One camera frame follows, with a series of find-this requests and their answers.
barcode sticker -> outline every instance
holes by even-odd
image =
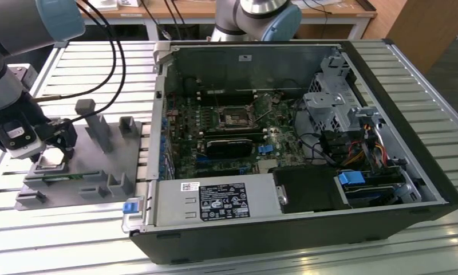
[[[199,182],[182,182],[180,192],[198,191],[198,187],[199,187]]]
[[[136,13],[120,13],[120,17],[142,17],[142,15]]]

wire bundle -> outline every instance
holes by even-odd
[[[120,83],[118,85],[118,89],[116,89],[116,92],[115,94],[112,95],[112,98],[111,100],[108,101],[108,103],[102,107],[99,108],[98,110],[85,114],[85,115],[81,115],[78,116],[77,118],[71,119],[71,120],[67,120],[65,122],[62,122],[59,125],[58,125],[58,129],[62,128],[63,126],[66,126],[67,124],[71,124],[90,116],[94,116],[96,115],[98,113],[103,112],[110,106],[111,104],[115,102],[116,98],[118,98],[118,95],[120,94],[120,91],[123,89],[123,85],[124,85],[124,78],[126,78],[126,62],[124,62],[124,54],[123,54],[123,48],[122,48],[122,44],[118,40],[118,37],[115,35],[115,31],[112,29],[112,27],[110,26],[110,24],[107,23],[104,17],[102,16],[102,14],[99,13],[99,11],[94,8],[94,6],[86,1],[86,0],[81,0],[83,2],[83,4],[93,10],[93,12],[95,13],[95,15],[99,17],[102,23],[104,24],[104,26],[100,25],[100,23],[98,22],[98,20],[93,17],[93,15],[86,11],[86,9],[77,3],[77,7],[78,9],[86,14],[86,16],[91,19],[91,21],[94,22],[94,24],[99,27],[100,31],[103,32],[106,38],[107,38],[107,41],[110,43],[110,47],[111,47],[111,55],[112,55],[112,61],[111,61],[111,69],[110,69],[110,72],[104,78],[104,80],[91,89],[83,91],[83,92],[79,92],[79,93],[73,93],[70,95],[59,95],[59,96],[46,96],[46,97],[39,97],[37,99],[34,99],[35,102],[45,102],[45,101],[53,101],[53,100],[61,100],[61,99],[71,99],[74,97],[78,97],[78,96],[83,96],[83,95],[87,95],[90,94],[91,92],[96,91],[100,87],[104,86],[104,84],[108,82],[111,76],[112,76],[112,73],[115,71],[115,67],[116,67],[116,51],[115,51],[115,46],[112,44],[112,41],[115,41],[115,44],[116,44],[116,47],[118,47],[118,52],[120,54],[120,61],[122,61],[122,76],[120,76]]]

blue plastic clip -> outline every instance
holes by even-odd
[[[123,202],[122,212],[123,212],[123,214],[138,213],[138,203],[136,202]]]
[[[359,171],[344,171],[336,178],[339,179],[340,185],[364,183],[364,178]]]

blue drive latch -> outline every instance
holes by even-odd
[[[340,185],[364,183],[364,178],[359,171],[344,171],[336,178],[339,179]]]

motherboard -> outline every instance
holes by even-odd
[[[174,177],[263,174],[304,163],[294,99],[279,91],[203,91],[166,100]]]

+ + + + + + +

> [Exercise goal]:
Tell how many lines in the listing include the string "blue", and write nothing but that number.

> [Response to the exercise]:
2